What It’s Like to Have an Eating Disorder During Lockdown
A cupboard full of canned goods triggers my deepest insecurities
When I was 11 years old, I watched the second Jurassic Park movie, The Lost World, and had a panic attack about a giant meteor hitting the Earth and causing the end of the world. I lay in bed and pushed my open eyes into my pillowcase, imagining the last moments I would spend with my family. Apart from the total and encompassing terror a panic attack brings, I sensed frustration — this imagined catastrophe was so utterly unfair. Why did this have to happen to me? Surely it wasn’t the actual end? What did I do wrong?

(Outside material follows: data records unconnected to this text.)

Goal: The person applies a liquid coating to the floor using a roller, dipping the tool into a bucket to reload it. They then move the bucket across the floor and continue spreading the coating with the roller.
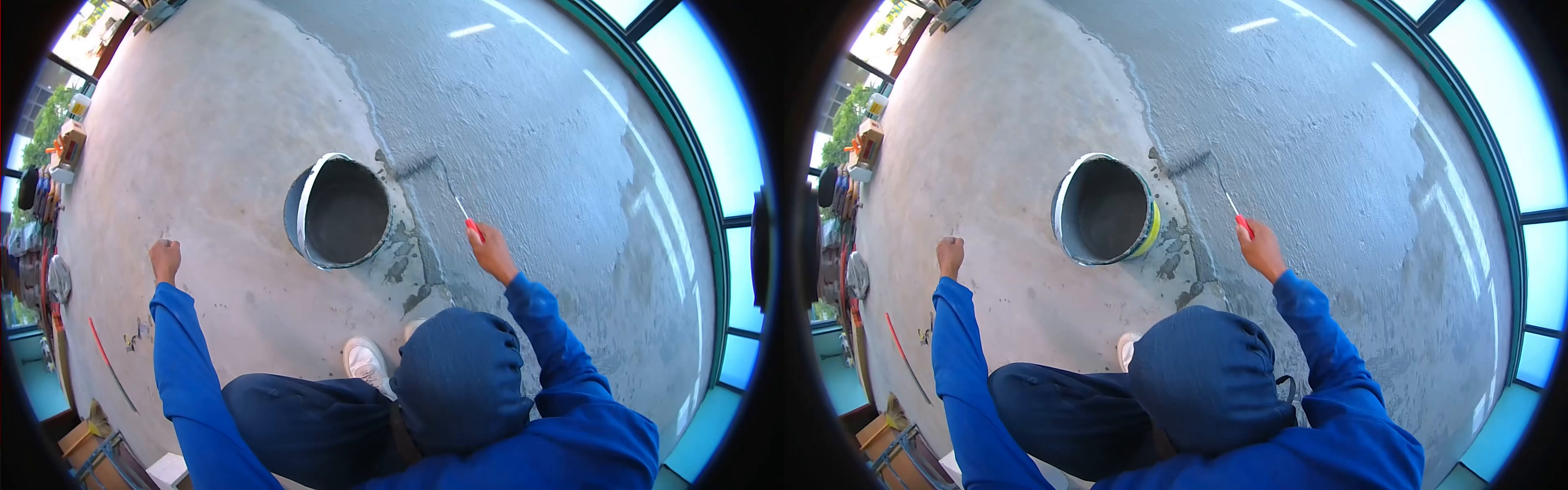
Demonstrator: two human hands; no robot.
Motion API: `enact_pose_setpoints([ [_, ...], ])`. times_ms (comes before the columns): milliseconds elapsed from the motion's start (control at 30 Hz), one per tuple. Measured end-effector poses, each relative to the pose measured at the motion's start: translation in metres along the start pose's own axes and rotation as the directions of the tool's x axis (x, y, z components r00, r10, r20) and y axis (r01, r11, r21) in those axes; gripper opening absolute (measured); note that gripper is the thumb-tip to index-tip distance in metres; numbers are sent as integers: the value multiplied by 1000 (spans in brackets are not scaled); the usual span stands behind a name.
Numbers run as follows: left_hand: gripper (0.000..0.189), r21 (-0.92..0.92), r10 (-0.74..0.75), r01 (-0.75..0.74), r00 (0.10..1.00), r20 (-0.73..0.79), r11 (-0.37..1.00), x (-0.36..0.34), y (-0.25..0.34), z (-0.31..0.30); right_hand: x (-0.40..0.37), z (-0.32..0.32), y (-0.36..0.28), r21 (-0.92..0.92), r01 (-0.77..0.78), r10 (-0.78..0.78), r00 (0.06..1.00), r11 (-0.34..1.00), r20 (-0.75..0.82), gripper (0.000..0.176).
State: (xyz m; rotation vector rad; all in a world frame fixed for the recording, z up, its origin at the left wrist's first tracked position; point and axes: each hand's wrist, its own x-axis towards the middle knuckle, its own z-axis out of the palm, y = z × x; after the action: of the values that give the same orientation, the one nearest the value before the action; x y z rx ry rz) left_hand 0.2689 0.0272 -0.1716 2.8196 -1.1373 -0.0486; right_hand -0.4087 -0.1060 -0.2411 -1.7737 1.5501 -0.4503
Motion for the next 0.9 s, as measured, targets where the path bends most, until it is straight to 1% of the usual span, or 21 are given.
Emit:
enact_pose_setpoints([
  [100, 29, 10, 28, -27, 999, -28, 1000, 2, 1, 4, -45, -19, 10, -2, -78, 78, 996, 997, 49, 30],
  [133, 29, 13, 24, -24, 1000, -20, 1000, 2, 3, 4, -52, -26, 4, 1, -105, 104, 992, 994, 68, 29],
  [167, 30, 17, 20, -20, 1000, -13, 1000, 2, 4, 3, -56, -34, -2, 75, -258, 248, 961, 963, 119, 30],
  [200, 30, 22, 16, -15, 1000, -7, 1000, 2, 5, 2, -61, -46, -21, 140, -405, 379, 908, 903, 179, 31],
  [233, 30, 23, 16, -16, 1000, -5, 1000, 3, 4, 2, -63, -50, -31, 194, -544, 496, 832, 816, 249, 32],
  [300, 30, 26, 18, -18, 1000, -1, 1000, 4, 4, 2, -50, -35, -20, 104, -328, 312, 939, 939, 145, 33],
  [333, 30, 24, 22, -22, 1000, -7, 999, 4, 4, 1, -37, -24, -14, 51, -210, 204, 974, 976, 100, 34],
  [400, 30, 28, 28, -27, 999, -18, 999, 4, 3, 0, 1, -2, -10, 5, -6, 6, 1000, 1000, 12, 35],
  [467, 30, 34, 51, -49, 998, -40, 998, 5, -1, -2, 38, 15, -16, 19, 6, -6, 1000, 1000, -6, 35],
  [533, 31, 30, 56, -55, 997, -44, 998, 1, -5, -4, 67, 23, -27, 86, -28, 29, 1000, 996, -5, 36],
  [600, 31, 21, 52, -51, 998, -30, 998, -2, -8, -9, 92, 24, -42, 264, -189, 169, 981, 946, 99, 36],
  [633, 31, 33, 43, -42, 999, -25, 999, -3, -9, -10, 104, 25, -47, 347, -271, 229, 960, 898, 158, 36],
  [733, 31, 57, 27, -26, 999, -29, 998, -2, -11, -15, 132, 30, -58, 439, -267, 247, 963, 858, 103, 36],
  [833, 31, 33, 25, -23, 999, -37, 999, -4, -15, -10, 136, 28, -55, 479, -334, 303, 942, 812, 144, 36],
  [900, 31, -7, 22, -23, 999, -38, 1000, -1, -20, -5, 115, 23, -41, 330, -240, 218, 970, 913, 104, 34],
])
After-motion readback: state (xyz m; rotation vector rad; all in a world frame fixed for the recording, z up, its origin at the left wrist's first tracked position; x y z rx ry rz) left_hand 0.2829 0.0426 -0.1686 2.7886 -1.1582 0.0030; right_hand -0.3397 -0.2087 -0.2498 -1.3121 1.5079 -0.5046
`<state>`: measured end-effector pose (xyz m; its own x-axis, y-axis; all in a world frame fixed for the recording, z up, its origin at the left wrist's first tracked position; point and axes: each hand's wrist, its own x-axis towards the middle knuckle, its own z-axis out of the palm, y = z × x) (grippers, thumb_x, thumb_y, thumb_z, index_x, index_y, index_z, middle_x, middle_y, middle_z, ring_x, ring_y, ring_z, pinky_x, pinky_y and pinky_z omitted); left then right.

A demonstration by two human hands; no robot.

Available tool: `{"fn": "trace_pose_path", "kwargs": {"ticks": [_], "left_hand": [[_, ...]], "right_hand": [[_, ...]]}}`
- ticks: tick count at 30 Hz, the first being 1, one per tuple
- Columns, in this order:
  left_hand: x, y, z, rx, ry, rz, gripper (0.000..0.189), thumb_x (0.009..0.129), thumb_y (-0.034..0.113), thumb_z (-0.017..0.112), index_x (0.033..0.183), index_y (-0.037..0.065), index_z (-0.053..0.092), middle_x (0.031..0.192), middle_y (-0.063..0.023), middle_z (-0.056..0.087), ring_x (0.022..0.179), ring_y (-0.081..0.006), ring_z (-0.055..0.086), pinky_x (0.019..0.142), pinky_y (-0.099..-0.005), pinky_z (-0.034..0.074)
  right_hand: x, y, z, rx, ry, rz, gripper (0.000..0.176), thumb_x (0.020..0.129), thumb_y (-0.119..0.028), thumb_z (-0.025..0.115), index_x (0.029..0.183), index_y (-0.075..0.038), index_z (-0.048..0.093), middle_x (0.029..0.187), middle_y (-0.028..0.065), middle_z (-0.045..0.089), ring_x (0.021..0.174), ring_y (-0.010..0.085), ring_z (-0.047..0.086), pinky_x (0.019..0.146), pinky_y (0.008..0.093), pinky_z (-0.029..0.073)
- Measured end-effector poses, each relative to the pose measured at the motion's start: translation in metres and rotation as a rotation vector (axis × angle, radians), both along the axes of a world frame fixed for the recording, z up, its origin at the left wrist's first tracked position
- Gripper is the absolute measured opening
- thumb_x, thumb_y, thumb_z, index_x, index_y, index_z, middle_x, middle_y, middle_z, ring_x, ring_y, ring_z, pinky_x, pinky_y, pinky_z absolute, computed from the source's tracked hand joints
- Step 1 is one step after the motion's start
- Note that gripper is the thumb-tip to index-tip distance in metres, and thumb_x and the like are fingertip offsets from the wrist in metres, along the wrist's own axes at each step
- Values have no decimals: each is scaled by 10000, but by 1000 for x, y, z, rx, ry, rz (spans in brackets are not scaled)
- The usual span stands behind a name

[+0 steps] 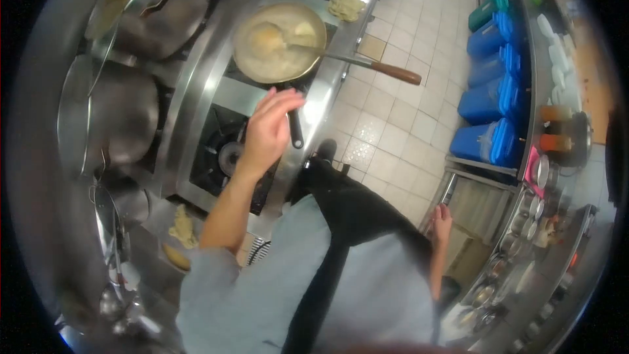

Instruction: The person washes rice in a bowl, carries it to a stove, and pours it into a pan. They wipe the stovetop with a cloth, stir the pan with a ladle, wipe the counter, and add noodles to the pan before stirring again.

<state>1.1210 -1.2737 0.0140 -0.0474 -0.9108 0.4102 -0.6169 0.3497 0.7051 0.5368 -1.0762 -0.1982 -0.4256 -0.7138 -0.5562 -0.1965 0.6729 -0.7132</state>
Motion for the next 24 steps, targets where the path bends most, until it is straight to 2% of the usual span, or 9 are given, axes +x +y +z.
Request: {"fn": "trace_pose_path", "kwargs": {"ticks": [2,4,6,10,15,19,21,23,24], "left_hand": [[-16,-48,3,59,-115,-41,341,814,-64,486,1079,40,674,1137,-113,677,1161,-278,605,1120,-507,316],[-42,-91,9,79,-165,-83,305,829,-24,511,1079,43,672,1139,-105,671,1164,-275,598,1122,-520,306],[-70,-131,7,99,-213,-110,273,844,16,535,1080,46,670,1142,-97,666,1166,-273,591,1124,-532,296],[-125,-196,7,118,-232,-278,214,882,129,581,1056,41,670,1097,-110,660,1089,-310,600,1027,-475,410],[-162,-235,13,220,-304,-262,246,899,182,595,1076,25,663,1071,-150,656,1012,-353,617,881,-437,493],[-167,-216,10,355,-216,-14,263,911,194,597,1112,34,654,1052,-173,655,966,-370,629,835,-431,505],[-168,-204,10,402,-215,69,259,913,192,594,1115,40,655,1051,-172,656,965,-369,630,833,-429,505],[-173,-200,7,470,-210,130,257,916,190,592,1118,46,657,1050,-170,657,964,-368,632,831,-426,504],[-174,-201,6,511,-218,167,251,915,183,588,1116,50,659,1050,-171,657,964,-368,632,836,-426,504]], "right_hand": [[26,-26,23,-85,-15,-62,345,976,-165,582,1265,14,526,984,33,598,737,128,566,595,279,474],[26,-25,4,-57,-17,-36,413,968,-218,598,1297,21,522,1037,68,621,796,137,591,657,281,489],[14,-13,-30,-5,-13,3,471,959,-265,617,1316,29,528,1070,103,646,858,145,614,726,286,508],[-57,52,-135,158,-144,42,434,955,-247,624,1276,37,559,1005,102,652,869,143,608,752,293,514],[-104,-26,-135,176,-72,171,420,953,-242,626,1251,47,565,999,98,650,855,145,604,743,296,513],[-203,-100,-169,50,-25,322,410,951,-238,628,1232,55,570,994,96,649,845,147,601,736,298,512],[-247,-165,-166,-17,-4,383,405,950,-236,629,1222,59,573,992,94,648,840,148,600,733,299,512],[-247,-274,-92,126,-115,321,355,957,-229,617,1186,40,583,946,71,638,783,122,576,656,271,485],[-271,-317,-101,-23,44,450,316,970,-220,592,1203,-7,579,896,50,623,724,87,545,573,231,422]]}}
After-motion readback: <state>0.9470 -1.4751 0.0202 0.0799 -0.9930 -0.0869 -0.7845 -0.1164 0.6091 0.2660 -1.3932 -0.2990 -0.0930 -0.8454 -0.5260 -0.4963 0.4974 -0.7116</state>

My feeling of powerlessness during these childhood attacks still angers me. Over time, I have trained myself to control these fears. I’ve learned to either ignore reality with self-medication (to my own detriment) or to play so deeply into the needs of the people closest to me that when they eventually hurt me and my fears are confirmed, I call it control.
Control has been high on my list of values for a long time. As soon as I become uncomfortable in a situation, I shrink into the safety of rituals that shape who I am when I am alone with myself. Ask anyone who has an eating disorder or is in recovery from one what goes on in their head, and most will describe a similar tendency. No matter how anxious I get, I know I can find refuge in those rituals—no matter what they cost me.
Over the last few weeks, I’ve fielded a dizzying barrage of information about Covid-19 from various corners of the internet. Apart from generally triggering my anxiety about the end of the world, I feel bullied into a corner by familiar fears and trace traumas.
Here’s what it’s like for someone suffering from ED: On a good day, I can eat three medium-ish meals and snacks and only have nine to 10 negative thoughts about my actions. On a great day, I can have ice cream or fast food and only once hear the growl of the thought that I’m going to balloon to the size of a planet. On a bad day, I can’t sit down for 10 minutes for fear of being called a lazy, fat bitch by the voice in my head — and proving it right.